Außerdem will Trump die Taliban bewegen, Waffen im Wert von sieben Milliarden US-Dollar zurückzugeben. Die hatten die USA an Afghanistans frühere Regierung geliefert, doch waren sie dann den Taliban in die Hände gefallen. Zudem halten die Taliban mindestens zwei weitere US-Amerikaner fest, die Trump zurückholen möchte. Im Gegenzug geht es um den letzten in Guantanamo festgehaltenen Afghanen.

Ein weiteres Anzeichen für ein Tauwetter zwischen Trump und den Taliban folgte am vorigen Dienstag, als die US-Geheimdienste ihre gemeinsame Bedrohungsbewertung veröffentlichten: Darin tauchen die Taliban erstmals seit drei Jahrzehnten gar nicht mehr als Gefahr für die USA auf. Und Anfang März unterzeichneten die USA nach der alljährlichen Afghanistandebatte im UN-Sicherheitsrat nicht mehr die Erklärung, dass die Taliban ihre frauenfeindlichen Gesetze zurücknehmen sollen.

Auch eine separate Erklärung, die den Antrag des Chefanklägers beim Internationalen Strafgerichtshof in Den Haag auf Haftbefehle wegen Verbrechen gegen die Menschlichkeit gegen den Taliban-Chef und seinen Obersten Richter Abdul Hakim Schari Hakkani unterstützt, unterzeichneten sie nicht.

Unbezahlte Rechnungen

Die Taliban forderten unterdessen die USA über Boehler auf, ihre Botschaft in Kabul wiederzueröffnen. Gleichzeitig „ersuchten“ sie darum, ihnen die afghanische Botschaft in Washington zu übergeben und dafür einen von ihnen ernannten Diplomaten zu akkreditieren. Die Botschaft war im Mai 2022 geschlossen worden, weil die noch von der alten Regierung ernannten Diplomaten die Rechnungen nicht mehr zahlen konnten.

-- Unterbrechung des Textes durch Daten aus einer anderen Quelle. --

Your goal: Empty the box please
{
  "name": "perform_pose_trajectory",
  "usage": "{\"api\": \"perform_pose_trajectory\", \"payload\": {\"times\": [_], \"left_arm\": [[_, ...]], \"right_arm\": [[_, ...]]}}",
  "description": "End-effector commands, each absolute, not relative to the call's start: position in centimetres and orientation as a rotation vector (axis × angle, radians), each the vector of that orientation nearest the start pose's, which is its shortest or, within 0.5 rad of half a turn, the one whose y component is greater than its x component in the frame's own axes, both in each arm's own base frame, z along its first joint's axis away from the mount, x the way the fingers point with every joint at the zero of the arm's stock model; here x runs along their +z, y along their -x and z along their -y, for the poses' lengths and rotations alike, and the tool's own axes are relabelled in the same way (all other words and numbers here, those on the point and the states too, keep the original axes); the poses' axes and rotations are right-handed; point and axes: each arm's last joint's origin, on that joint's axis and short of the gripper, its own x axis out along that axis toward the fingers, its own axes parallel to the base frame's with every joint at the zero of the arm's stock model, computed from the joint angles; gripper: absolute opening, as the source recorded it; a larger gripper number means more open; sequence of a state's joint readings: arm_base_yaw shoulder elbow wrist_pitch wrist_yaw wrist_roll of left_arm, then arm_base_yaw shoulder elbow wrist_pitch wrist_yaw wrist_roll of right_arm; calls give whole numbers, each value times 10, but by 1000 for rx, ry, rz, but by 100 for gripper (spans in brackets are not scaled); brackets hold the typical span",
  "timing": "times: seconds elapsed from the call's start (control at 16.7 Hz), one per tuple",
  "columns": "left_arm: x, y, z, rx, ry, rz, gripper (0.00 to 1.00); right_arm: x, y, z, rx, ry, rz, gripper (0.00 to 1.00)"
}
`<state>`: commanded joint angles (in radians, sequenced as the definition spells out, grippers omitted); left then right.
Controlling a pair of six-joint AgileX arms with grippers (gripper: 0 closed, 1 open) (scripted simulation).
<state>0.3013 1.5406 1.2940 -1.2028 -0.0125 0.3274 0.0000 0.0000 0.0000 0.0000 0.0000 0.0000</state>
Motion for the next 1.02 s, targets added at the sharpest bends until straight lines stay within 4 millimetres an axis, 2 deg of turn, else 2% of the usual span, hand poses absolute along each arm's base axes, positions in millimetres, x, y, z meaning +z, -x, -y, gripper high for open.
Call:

Dass die USA Mitte voriger Woche Kabul zufolge das Kopfgeld auf Taliban-Innenminister Seradschuddin Hakkani strichen, der für den Tod vieler US-Soldaten in Afghanistan verantwortlich war, dürfte die Taliban-Führung in Kandahar allerdings eher beunruhigen. Hakkani hatte Taliban-Chef Achundsada wegen des weitreichenden Bildungsverbots für Mädchen mehrmals scharf kritisiert. Damit versuchen die USA eher, einen Keil in die Taliban zu treiben. Diese Maßnahme zeigt aber auch, dass es wohl noch keine eindeutige Afghanistan-Politik Trumps gibt – weder gegen noch mit den Taliban.